The Securities and Exchange Commission and the Commodity Futures Trading Commission are considering additional rules to address the problems that bedeviled exchange-traded-fund providers during the May 6 “flash crash.”
On that day, the Dow Jones Industrial Average dropped 1,000 points — with hundreds of stocks briefly trading at close to zero — before quickly rebounding. More than two-thirds of the trades canceled that day involved ETFs, causing regulators to investigate their role in the event.
In the wake of the crash, the SEC and the CFTC set up a joint task force to investigate the causes.
In June, the SEC approved rules that require the exchanges and the Financial Industry Regulatory Authority Inc. to halt trading in S&P 500 index stocks when they experience a 10% change in price during a five-minute period. The SEC is seeking comment about whether that program should be expanded to include all stocks listed in the Russell 1000 Index, as well as 344 specified ETFs.
The task force held a panel discussion today with ETF providers and industry experts on whether it needs to issue additional rules to address trading mechanisms that may have contributed to the May 6 crash.

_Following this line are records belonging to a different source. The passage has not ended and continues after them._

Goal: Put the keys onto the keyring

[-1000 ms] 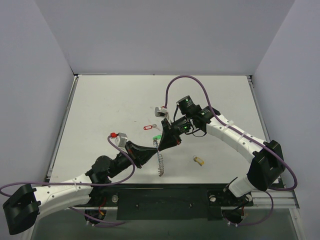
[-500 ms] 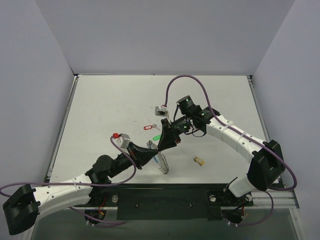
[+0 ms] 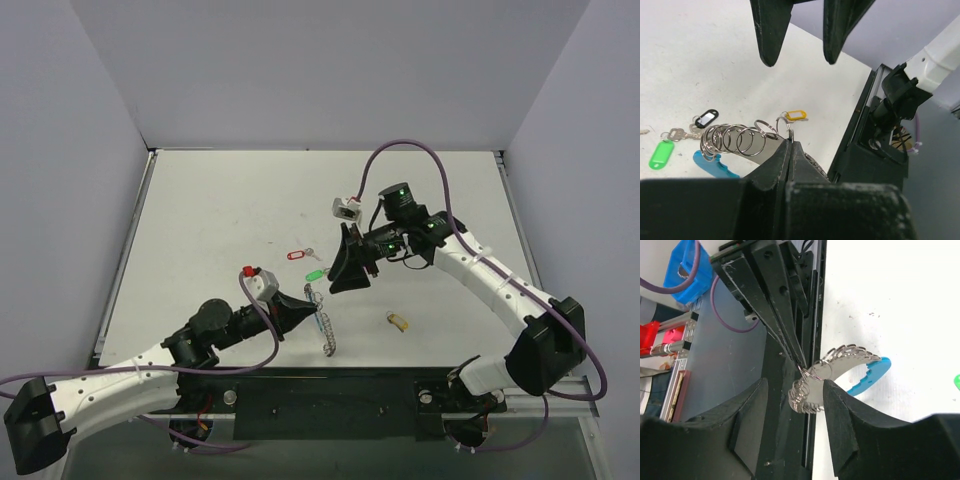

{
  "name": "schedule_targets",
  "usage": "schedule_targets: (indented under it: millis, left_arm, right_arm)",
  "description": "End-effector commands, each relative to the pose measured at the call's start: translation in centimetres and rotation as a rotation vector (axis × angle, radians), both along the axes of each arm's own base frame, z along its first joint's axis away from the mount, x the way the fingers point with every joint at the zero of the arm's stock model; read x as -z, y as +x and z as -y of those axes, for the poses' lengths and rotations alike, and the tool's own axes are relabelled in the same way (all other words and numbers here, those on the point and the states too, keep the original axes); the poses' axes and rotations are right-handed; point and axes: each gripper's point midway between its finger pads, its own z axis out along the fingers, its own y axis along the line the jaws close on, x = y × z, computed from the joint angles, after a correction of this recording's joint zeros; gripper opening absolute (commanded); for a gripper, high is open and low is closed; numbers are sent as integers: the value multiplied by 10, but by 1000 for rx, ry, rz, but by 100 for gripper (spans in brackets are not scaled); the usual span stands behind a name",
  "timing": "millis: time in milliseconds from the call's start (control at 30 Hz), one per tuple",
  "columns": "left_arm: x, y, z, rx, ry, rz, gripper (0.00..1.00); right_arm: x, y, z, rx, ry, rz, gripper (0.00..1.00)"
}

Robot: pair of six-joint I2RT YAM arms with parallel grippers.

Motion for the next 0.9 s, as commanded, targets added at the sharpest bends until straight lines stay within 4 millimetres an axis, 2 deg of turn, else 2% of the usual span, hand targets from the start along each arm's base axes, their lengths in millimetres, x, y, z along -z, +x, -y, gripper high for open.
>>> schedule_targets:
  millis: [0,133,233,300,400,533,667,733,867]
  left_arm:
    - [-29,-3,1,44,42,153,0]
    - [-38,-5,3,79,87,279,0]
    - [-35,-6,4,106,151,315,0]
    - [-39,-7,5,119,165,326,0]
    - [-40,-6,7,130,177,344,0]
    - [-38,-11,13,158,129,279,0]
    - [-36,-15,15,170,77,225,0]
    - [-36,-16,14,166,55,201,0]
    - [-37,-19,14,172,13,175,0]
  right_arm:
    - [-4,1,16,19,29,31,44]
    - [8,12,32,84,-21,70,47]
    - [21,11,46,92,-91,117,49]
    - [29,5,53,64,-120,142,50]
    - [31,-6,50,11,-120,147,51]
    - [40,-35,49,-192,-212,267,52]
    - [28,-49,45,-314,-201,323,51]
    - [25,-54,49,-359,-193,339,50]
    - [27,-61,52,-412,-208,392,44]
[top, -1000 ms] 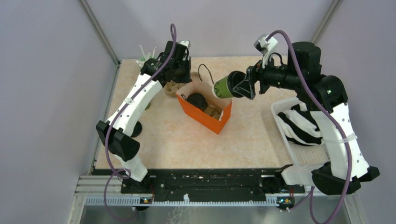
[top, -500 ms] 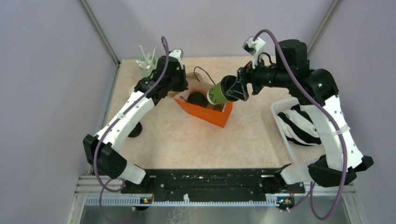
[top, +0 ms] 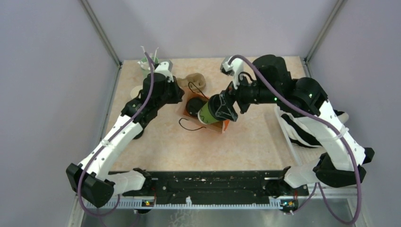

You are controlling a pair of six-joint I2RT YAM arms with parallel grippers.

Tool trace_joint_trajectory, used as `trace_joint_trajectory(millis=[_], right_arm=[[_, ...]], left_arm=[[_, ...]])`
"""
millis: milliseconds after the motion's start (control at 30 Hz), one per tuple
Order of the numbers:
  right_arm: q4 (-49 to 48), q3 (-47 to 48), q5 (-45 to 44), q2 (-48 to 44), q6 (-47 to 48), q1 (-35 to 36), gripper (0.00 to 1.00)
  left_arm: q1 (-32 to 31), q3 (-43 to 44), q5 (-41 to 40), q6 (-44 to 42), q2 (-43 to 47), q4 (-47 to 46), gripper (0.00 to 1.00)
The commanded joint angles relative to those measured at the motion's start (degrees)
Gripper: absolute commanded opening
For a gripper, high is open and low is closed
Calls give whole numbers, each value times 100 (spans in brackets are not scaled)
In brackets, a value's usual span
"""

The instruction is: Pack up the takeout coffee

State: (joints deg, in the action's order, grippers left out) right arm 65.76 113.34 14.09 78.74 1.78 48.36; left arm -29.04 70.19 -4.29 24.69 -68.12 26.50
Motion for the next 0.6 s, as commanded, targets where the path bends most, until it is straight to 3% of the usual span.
trace_joint_trajectory(millis=[0,267,567], right_arm=[[-231,-50,-1062,-59,135,783,43],[-598,-677,-2273,-166,710,1828,38],[-864,-1000,-2187,-113,1295,2153,39]], left_arm=[[12,-250,172,164,340,-580,0],[18,-1000,252,54,1053,-705,0],[15,-1653,321,150,1757,-754,0]])
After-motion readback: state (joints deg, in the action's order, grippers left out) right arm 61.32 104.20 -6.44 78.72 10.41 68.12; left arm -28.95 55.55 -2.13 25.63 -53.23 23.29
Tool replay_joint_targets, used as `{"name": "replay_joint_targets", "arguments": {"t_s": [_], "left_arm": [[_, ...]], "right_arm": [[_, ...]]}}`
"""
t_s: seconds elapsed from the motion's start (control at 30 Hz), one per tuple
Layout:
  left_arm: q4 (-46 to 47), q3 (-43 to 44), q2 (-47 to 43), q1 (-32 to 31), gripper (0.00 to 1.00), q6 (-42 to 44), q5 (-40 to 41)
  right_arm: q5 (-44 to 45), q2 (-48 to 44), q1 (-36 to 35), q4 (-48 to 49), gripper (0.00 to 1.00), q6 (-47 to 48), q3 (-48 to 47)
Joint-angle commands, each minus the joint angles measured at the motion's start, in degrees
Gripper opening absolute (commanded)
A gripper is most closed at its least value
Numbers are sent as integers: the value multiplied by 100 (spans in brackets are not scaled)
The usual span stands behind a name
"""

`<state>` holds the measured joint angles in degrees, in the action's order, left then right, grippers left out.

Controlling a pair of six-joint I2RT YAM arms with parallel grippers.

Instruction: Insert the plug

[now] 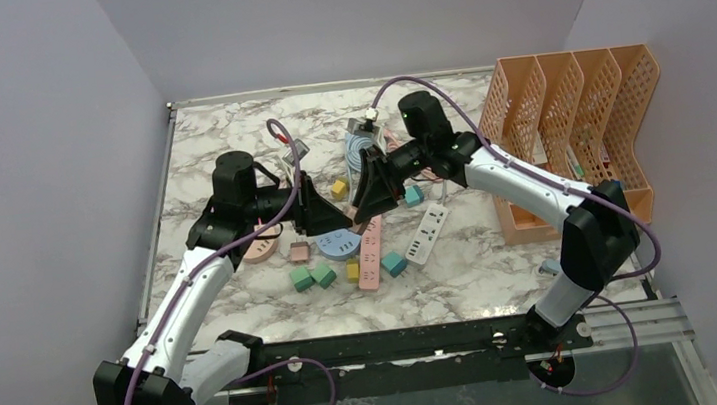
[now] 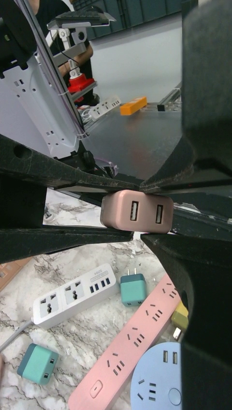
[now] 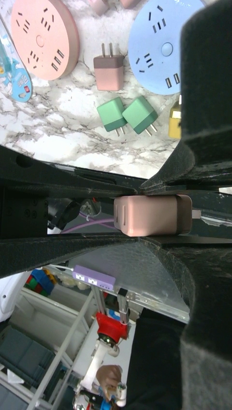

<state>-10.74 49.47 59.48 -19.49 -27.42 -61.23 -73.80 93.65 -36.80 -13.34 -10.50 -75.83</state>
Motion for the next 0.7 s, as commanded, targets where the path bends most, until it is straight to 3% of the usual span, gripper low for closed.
{"name": "replay_joint_targets", "arguments": {"t_s": [0.0, 0.07, 0.2, 0.27, 0.37, 0.67], "left_arm": [[118, -1, 90, -161, 13, 145, -135], [116, 29, 94, -157, 0, 242, -116], [28, 134, 52, -158, 0, 453, 81], [22, 170, 37, -156, 0, 509, 142], [29, 210, 39, -148, 0, 543, 173], [49, 309, 156, -150, 0, 562, 150]], "right_arm": [[-6, 62, -82, 147, 22, 58, -314], [88, 37, -82, -39, 28, 163, -333], [385, -127, -77, -393, 51, 470, -220], [485, -253, -82, -442, 58, 585, -43], [459, -362, -82, -590, 59, 843, 114], [572, -87, -82, -1369, 49, 1470, -131]]}}
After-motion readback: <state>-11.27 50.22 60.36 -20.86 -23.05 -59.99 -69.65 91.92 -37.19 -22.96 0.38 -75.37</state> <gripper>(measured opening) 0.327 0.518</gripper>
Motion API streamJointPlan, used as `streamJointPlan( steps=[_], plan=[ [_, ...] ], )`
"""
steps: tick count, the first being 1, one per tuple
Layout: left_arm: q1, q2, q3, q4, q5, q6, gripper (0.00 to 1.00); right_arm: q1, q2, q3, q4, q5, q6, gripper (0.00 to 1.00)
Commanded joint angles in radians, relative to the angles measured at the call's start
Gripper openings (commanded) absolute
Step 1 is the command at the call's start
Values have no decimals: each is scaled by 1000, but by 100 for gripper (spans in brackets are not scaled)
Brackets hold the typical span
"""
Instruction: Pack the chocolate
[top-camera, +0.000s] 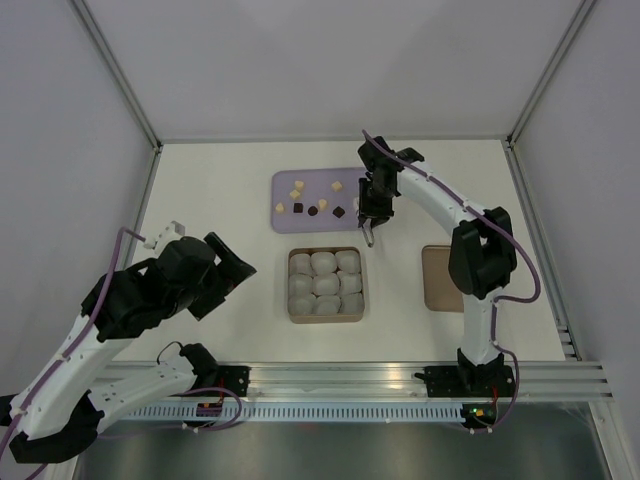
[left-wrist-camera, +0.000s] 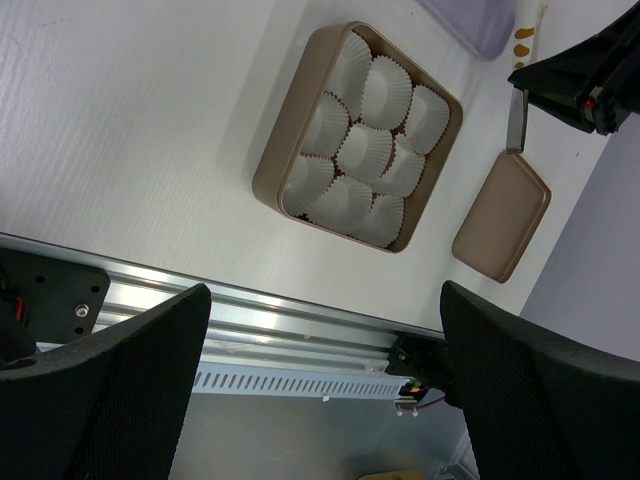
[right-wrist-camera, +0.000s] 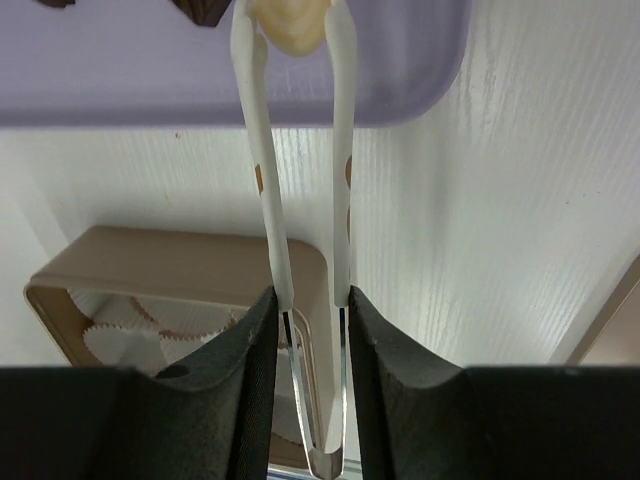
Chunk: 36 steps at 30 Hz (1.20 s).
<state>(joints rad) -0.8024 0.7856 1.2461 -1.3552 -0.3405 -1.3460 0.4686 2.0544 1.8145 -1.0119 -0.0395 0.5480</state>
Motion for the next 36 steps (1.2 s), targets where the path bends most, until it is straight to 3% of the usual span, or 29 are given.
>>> streamJointPlan(
  steps=[1, 9, 18, 26, 36],
  plan=[
    [3, 9, 10, -18, -11, -36, 100, 2, -134, -64, 68, -86, -92, 4],
    [3, 9, -20, 2, 11, -39, 100, 10, -403, -233, 19, -154, -192, 4],
    [3, 46, -34, 47, 24, -13, 99, 73, -629, -400, -66, -232, -192, 4],
    [3, 60, -40, 68, 35, -10, 100, 166, -632, -471, -39, -195, -132, 4],
    [3, 40, -63, 70, 38, -28, 100, 254, -521, -474, -14, -74, -79, 4]
  ],
)
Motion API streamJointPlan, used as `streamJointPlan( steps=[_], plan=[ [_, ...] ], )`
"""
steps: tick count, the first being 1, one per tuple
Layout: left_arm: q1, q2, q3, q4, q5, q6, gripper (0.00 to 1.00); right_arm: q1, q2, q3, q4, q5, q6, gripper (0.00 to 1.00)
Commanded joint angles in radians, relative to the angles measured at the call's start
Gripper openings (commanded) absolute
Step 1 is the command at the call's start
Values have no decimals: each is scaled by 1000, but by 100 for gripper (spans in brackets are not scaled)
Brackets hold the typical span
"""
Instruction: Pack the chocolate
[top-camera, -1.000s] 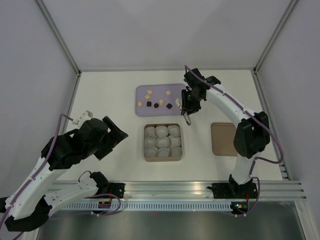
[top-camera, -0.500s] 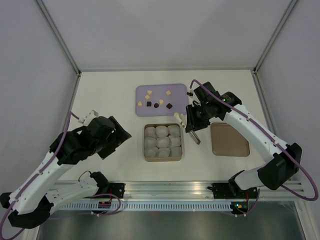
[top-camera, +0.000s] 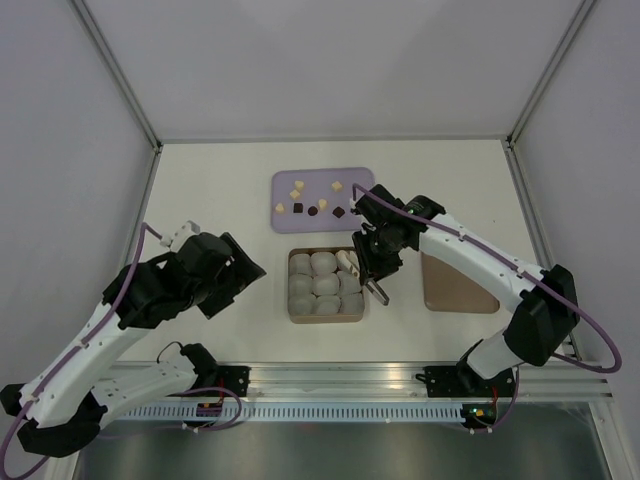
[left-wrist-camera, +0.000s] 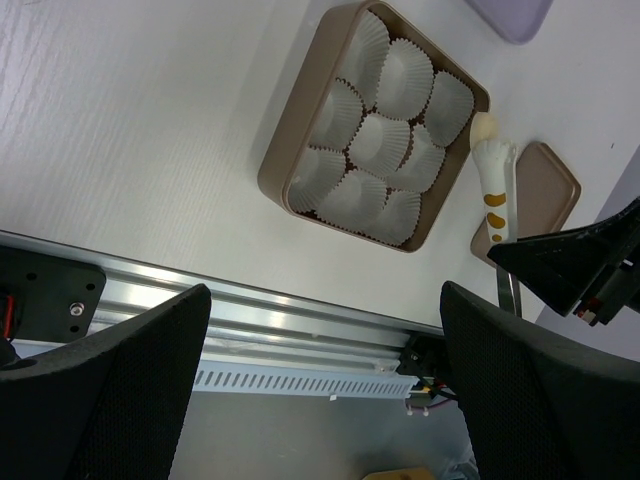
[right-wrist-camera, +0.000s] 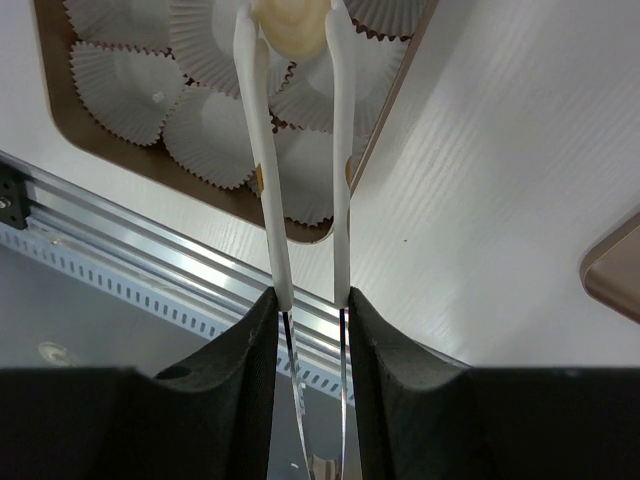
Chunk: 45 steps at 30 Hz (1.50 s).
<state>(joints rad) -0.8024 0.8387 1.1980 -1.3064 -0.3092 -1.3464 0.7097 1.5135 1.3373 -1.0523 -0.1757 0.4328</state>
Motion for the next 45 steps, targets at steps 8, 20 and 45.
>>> streamJointPlan(
  steps=[8, 20, 45],
  plan=[
    [3, -38, -26, 21, 4, -37, 100, 48, 115, 66, 9, 146, 69, 4],
    [3, -47, -35, 21, 22, -17, 100, 63, 177, 114, 5, 205, 104, 3],
    [3, -61, -46, 19, 24, -14, 100, 139, 240, 146, -55, 312, 161, 3]
  ],
)
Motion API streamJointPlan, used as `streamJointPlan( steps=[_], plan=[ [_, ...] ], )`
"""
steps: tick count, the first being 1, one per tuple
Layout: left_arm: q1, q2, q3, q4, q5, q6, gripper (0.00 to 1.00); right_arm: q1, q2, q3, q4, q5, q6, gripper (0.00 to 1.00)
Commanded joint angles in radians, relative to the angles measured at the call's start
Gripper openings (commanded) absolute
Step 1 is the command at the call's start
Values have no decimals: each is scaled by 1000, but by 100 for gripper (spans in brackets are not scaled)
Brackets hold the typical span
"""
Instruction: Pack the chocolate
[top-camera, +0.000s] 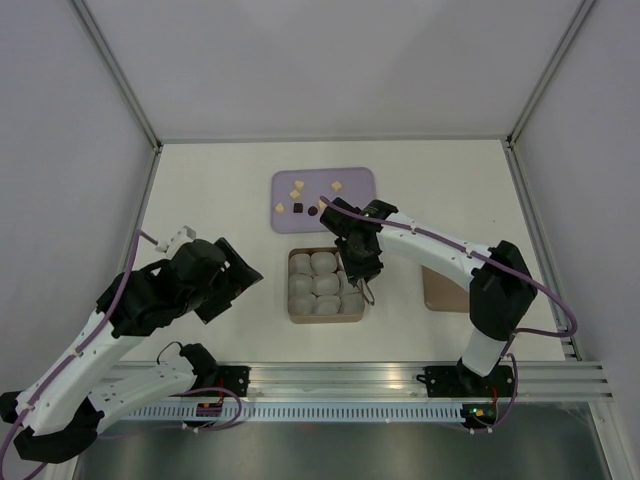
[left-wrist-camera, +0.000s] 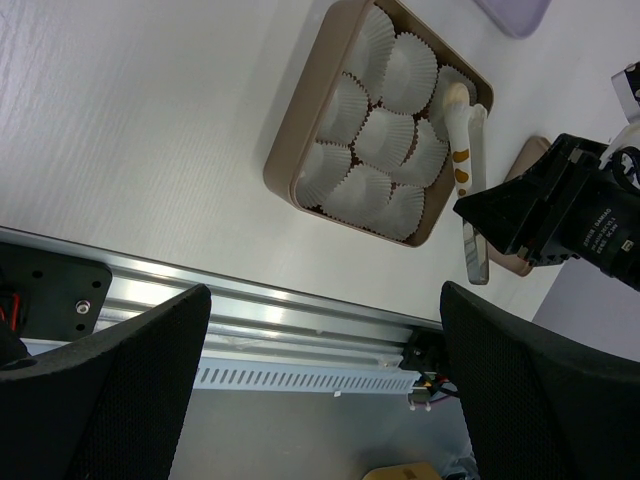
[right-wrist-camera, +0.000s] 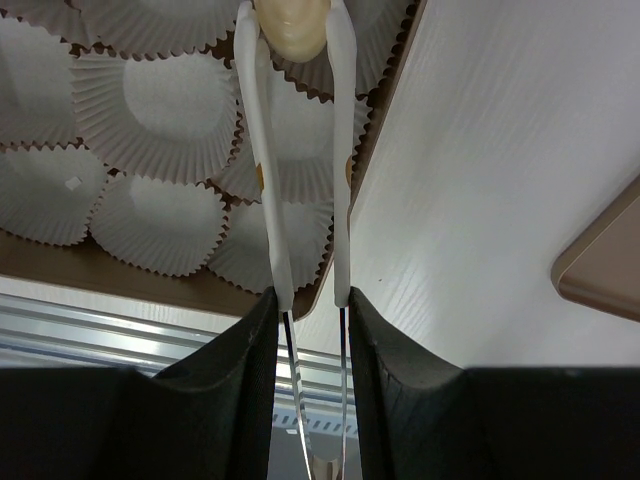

“We are considering, as well, whether other steps are appropriate to reduce the risk of sudden disruptions and clearly erroneous trades, including deterring or prohibiting the use of ‘stub' quotes by market makers,” Mary Schapiro, chairman of the SEC, said in opening commentary at the meeting this morning.
“And we are studying the impact of trading protocols at individual exchanges, including the use of trading pauses, price collars and self-help rules. Finally, we are looking closely at other mechanisms that may contribute to a more stable market, such as instituting limit up/limit down mechanisms,” Ms. Schapiro said.
The SEC also is reviewing comments on another proposed rule it issued in the wake of the flash crash that is designed to set clear standards on when clearly erroneous trades can be broken, she said.
The task force expects to publish a report on its recommendations and findings next month, Gary Gensler, chairman of the CFTC, said in opening comments at the meeting.